Friday, 8 May, 2026. A sold-out Coca-Cola Coliseum. 8,210 people waiting for the Toronto Tempo to make history during the WNBA season opener as the first Canadian basketball team to join the league.
It was loud. The cheers moved through me physically and, for the first few minutes, I completely forgot how to be a photographer. The game had begun; every little movement had the fans roaring and I stood there breathing hard, fumbling with the same camera I’ve carried for five years. The shift in Toronto has been building since the news broke in 2024: Toronto was getting its own women’s basketball team. Even at my local court its impact is apparent: more young girls showing up to play, more adults like me returning to the game with some kind of hopeful energy.
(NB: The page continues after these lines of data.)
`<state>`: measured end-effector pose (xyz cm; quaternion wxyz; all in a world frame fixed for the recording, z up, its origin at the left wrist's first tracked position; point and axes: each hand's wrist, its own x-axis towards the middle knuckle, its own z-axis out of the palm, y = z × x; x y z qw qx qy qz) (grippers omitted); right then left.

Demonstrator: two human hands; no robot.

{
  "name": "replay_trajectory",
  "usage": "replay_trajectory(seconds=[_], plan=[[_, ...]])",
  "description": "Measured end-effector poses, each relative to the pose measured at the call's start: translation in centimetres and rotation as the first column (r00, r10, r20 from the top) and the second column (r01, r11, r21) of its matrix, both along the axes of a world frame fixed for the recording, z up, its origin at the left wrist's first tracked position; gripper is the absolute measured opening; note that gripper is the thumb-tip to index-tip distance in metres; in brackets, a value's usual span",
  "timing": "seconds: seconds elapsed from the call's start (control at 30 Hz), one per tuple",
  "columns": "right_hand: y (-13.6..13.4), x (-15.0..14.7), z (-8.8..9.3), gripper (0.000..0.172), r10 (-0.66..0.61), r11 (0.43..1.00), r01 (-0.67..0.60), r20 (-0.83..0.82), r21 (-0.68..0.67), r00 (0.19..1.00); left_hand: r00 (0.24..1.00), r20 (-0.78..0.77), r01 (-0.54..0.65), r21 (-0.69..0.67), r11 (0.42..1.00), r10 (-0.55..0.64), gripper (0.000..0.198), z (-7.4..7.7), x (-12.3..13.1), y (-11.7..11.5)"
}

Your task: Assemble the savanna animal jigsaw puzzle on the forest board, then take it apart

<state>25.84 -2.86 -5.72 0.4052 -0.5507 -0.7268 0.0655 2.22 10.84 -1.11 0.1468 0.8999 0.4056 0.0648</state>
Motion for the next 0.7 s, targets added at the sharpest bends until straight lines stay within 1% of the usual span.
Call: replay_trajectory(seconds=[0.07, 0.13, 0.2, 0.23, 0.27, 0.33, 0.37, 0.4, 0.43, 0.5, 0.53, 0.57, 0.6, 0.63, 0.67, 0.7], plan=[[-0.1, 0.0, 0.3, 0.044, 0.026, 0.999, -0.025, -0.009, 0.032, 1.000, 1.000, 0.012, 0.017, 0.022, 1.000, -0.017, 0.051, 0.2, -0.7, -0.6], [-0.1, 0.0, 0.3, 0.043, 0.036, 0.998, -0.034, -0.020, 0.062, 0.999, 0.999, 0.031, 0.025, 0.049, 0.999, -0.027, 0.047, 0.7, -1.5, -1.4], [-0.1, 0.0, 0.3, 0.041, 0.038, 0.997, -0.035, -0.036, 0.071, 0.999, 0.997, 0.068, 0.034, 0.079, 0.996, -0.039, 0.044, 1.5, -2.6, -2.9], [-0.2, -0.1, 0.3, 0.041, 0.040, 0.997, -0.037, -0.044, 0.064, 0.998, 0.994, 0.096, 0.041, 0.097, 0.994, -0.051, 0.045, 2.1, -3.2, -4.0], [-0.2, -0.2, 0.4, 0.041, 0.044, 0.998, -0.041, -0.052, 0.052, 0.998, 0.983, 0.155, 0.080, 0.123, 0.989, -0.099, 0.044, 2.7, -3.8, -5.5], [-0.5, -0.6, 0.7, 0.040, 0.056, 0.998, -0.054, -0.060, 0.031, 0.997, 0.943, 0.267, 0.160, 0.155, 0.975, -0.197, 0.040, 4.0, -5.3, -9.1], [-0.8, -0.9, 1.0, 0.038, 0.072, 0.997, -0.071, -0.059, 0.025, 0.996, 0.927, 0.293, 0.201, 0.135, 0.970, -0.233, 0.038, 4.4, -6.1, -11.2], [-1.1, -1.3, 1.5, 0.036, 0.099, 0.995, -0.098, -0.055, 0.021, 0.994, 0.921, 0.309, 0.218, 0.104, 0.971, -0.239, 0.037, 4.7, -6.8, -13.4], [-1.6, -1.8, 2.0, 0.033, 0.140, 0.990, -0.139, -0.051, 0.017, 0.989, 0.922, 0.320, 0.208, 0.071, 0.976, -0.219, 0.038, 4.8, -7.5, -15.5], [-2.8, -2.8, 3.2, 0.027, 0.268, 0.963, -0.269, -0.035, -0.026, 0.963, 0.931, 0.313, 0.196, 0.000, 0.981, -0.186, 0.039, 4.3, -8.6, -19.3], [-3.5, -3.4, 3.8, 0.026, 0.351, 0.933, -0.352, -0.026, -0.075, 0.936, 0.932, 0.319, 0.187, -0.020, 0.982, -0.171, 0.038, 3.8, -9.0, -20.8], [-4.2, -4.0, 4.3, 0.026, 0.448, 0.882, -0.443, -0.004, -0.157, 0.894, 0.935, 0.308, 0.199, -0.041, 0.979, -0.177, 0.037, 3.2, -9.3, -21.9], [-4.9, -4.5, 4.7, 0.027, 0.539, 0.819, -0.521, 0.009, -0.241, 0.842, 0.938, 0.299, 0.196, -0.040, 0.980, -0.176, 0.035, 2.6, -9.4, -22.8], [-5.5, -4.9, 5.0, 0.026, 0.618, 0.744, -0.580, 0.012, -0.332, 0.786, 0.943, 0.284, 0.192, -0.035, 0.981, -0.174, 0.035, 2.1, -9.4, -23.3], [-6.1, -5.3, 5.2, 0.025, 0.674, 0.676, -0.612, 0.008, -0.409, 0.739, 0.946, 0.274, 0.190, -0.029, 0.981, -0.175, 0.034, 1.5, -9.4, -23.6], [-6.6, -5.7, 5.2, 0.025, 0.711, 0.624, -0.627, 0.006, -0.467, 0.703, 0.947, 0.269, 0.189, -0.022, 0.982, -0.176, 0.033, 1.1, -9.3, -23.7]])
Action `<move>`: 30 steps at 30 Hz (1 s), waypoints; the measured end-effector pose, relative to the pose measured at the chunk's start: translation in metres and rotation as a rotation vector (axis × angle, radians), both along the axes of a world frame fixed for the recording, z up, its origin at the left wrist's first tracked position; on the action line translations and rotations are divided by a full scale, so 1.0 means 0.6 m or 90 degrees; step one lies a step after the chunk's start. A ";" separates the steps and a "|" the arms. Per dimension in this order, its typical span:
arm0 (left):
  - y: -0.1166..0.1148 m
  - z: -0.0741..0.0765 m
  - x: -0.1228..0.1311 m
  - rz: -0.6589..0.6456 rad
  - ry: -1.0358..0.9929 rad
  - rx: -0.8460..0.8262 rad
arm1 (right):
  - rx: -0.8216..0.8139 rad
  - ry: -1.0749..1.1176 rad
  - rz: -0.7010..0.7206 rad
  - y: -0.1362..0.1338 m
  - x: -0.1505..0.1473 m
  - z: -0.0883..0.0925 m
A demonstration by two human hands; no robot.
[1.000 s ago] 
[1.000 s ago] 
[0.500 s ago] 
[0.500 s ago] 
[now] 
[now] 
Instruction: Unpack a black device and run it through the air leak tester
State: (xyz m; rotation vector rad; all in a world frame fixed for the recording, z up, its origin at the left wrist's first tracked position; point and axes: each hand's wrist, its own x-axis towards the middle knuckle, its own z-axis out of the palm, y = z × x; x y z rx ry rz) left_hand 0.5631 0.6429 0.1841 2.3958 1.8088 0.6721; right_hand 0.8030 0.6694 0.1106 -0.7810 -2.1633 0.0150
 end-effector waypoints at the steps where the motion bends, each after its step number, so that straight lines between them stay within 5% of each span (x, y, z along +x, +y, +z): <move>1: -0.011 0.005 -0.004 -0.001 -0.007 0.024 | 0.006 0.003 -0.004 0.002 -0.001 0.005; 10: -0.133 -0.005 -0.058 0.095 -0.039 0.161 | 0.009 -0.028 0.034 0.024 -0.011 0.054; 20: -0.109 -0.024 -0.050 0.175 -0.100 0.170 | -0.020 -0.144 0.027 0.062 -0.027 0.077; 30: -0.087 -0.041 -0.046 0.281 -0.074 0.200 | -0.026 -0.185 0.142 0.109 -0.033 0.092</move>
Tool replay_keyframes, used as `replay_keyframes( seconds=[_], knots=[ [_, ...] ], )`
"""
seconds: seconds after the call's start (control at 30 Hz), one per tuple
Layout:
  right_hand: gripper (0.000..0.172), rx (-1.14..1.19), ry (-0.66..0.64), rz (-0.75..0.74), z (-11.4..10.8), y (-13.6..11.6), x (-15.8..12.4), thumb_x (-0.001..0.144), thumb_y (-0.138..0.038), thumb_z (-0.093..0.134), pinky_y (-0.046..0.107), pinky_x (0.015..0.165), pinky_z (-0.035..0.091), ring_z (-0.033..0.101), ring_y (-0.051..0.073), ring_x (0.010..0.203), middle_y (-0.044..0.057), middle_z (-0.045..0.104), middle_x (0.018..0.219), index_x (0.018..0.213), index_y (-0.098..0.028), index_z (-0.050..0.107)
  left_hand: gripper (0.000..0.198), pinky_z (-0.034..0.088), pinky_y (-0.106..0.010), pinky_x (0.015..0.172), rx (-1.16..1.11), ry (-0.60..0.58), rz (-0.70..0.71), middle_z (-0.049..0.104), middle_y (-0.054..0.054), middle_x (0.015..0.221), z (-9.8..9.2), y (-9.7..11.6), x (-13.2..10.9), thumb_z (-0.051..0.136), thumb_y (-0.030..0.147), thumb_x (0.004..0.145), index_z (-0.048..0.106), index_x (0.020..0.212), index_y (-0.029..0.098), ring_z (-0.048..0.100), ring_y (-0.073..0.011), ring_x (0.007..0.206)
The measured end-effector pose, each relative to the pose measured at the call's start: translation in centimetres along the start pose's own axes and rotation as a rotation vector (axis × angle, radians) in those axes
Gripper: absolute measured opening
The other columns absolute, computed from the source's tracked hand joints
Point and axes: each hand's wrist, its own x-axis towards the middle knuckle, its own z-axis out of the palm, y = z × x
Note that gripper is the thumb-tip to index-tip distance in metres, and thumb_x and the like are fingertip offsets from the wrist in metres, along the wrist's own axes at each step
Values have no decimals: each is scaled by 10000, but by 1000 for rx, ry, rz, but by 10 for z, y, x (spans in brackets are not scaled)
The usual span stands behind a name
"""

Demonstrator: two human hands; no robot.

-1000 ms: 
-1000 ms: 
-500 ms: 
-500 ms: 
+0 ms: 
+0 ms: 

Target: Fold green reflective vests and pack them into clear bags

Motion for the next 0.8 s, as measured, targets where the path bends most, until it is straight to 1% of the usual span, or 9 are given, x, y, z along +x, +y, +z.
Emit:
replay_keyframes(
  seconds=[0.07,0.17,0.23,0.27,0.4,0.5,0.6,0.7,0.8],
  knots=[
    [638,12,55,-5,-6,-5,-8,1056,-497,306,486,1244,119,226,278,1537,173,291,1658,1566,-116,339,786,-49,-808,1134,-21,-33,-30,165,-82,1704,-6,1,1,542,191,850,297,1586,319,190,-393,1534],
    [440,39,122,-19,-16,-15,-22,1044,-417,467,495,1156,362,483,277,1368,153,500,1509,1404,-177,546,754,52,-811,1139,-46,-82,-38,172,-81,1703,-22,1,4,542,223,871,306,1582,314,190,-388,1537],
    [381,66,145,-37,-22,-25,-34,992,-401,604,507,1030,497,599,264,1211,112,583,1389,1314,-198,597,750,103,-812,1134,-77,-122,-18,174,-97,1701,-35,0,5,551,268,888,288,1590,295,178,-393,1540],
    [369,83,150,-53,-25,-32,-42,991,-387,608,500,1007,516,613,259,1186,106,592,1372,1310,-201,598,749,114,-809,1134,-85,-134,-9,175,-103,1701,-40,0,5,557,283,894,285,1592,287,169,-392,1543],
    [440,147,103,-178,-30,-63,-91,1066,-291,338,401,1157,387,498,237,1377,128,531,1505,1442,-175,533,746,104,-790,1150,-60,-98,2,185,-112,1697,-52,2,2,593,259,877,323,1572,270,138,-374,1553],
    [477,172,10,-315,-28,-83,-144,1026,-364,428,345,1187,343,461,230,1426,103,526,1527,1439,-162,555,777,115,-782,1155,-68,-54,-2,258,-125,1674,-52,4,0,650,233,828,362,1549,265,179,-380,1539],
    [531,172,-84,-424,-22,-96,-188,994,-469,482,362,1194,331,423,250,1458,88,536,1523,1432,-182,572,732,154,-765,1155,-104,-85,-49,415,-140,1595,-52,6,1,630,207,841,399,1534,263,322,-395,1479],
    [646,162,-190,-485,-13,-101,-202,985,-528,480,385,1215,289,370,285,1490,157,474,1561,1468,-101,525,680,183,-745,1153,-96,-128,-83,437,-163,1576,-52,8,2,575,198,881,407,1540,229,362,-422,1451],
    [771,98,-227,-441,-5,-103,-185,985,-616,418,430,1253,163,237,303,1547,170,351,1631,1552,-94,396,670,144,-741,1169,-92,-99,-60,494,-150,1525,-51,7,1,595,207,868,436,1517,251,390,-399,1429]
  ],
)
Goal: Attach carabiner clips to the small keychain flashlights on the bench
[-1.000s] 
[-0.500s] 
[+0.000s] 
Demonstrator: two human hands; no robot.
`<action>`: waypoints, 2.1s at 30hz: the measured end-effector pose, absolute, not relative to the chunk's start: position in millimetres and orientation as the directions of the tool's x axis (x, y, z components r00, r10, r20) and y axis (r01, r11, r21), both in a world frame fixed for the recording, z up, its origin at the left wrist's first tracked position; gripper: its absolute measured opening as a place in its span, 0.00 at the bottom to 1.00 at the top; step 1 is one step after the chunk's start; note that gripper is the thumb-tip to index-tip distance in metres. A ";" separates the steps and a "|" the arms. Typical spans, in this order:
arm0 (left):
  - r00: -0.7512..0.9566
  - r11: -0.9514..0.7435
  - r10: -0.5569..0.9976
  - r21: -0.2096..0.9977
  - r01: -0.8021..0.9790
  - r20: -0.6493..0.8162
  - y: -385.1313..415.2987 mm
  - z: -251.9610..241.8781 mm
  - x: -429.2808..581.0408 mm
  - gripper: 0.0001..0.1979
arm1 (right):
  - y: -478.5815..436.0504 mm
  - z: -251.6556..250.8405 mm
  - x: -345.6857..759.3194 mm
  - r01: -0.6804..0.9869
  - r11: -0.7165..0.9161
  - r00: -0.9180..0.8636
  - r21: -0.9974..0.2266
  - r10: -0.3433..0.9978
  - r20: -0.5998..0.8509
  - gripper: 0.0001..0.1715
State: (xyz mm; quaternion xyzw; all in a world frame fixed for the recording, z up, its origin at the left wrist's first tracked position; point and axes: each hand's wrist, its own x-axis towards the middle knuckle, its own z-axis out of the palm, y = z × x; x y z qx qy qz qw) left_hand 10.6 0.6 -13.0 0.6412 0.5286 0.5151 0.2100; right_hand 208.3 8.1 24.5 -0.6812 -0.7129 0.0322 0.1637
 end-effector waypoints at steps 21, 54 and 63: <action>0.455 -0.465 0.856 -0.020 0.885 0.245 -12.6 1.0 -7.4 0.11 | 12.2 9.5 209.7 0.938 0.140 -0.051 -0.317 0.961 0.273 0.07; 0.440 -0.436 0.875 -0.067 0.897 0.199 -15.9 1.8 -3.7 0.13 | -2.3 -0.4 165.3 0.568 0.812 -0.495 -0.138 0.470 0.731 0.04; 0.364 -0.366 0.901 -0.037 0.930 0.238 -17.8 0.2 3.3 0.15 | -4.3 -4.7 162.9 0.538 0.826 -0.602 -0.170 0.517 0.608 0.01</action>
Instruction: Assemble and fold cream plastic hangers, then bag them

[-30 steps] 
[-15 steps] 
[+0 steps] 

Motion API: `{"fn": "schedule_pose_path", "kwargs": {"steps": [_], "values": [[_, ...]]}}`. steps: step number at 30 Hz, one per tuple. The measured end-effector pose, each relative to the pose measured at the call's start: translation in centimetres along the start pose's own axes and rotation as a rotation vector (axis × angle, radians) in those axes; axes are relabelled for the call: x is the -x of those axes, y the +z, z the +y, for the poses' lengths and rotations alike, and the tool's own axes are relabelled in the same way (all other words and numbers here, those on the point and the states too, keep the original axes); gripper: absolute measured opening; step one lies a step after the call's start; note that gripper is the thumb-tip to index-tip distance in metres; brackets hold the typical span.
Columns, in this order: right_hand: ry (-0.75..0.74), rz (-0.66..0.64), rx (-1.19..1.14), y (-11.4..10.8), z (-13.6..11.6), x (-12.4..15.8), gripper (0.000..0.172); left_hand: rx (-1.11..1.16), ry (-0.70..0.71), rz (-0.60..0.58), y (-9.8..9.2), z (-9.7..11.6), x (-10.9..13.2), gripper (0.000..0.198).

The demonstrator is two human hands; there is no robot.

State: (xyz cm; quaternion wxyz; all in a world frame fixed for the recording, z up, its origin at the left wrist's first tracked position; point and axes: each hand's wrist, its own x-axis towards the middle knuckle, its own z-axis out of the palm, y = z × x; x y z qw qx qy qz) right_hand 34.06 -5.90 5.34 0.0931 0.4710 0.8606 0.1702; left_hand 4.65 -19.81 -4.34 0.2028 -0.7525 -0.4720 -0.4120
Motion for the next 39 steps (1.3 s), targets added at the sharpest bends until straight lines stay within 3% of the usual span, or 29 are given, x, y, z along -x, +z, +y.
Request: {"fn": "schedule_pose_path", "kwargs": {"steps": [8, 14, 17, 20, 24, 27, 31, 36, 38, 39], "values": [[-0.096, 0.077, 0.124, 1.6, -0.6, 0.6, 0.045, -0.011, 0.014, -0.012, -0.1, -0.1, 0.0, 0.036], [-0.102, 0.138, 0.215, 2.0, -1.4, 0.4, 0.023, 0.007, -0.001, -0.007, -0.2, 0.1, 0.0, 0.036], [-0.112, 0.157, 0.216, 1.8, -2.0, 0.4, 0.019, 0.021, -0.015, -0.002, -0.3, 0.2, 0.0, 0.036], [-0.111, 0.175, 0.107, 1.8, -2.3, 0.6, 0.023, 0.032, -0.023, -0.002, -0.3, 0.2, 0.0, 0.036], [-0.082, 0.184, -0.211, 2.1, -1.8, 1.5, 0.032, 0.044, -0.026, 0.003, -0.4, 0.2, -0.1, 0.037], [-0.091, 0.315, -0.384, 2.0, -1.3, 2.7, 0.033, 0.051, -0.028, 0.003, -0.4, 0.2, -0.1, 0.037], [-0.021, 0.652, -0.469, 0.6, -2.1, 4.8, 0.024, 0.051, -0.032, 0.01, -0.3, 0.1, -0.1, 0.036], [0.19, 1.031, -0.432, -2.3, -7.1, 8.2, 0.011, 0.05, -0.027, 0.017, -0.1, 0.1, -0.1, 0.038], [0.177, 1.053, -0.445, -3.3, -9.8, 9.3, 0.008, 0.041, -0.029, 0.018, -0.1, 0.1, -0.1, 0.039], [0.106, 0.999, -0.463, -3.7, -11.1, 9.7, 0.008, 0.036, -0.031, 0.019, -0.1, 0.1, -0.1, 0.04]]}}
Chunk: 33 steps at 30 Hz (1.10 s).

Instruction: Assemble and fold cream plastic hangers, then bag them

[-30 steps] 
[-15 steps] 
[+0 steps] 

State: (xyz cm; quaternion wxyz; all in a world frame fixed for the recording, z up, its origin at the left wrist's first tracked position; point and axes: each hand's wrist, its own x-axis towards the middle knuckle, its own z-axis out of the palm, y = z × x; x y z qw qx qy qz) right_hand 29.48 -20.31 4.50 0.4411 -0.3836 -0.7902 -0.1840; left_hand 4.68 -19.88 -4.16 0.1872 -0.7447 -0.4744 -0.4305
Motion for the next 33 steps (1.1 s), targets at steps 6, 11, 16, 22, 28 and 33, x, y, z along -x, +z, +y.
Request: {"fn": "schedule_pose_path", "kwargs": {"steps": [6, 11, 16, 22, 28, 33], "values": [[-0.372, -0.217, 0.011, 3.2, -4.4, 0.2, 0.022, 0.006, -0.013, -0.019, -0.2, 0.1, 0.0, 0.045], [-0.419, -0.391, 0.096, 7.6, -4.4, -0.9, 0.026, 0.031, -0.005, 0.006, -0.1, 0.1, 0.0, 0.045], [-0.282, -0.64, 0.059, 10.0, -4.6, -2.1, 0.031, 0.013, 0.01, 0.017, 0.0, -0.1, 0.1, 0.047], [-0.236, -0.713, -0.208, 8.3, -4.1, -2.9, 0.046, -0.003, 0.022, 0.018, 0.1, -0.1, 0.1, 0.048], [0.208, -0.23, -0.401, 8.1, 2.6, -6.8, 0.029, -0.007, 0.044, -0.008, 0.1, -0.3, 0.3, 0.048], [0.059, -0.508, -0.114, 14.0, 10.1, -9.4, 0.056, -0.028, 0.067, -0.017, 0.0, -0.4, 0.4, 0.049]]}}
The deeper story here is the community forming around this team. Women’s sports create spaces that are, by instinct and because of what they fight for, welcoming, inclusive and safe. Not only is it evident in the actions of the players on and off the court, but in the league itself. At the draft watch party in April I met people who had never watched a basketball game. They were there, eager to find out which rookies we were getting. I find that fandom genuinely moving.
There is a personal thread running through all this. My secondary school basketball coach in Hong Kong lent me his film camera for a summer on the condition I’d show him what I shot when school resumed. When I did, he told me to keep going and gave me the camera. Thank you, Mr Pennel! Seventeen years later, I’m able to bring those two worlds together.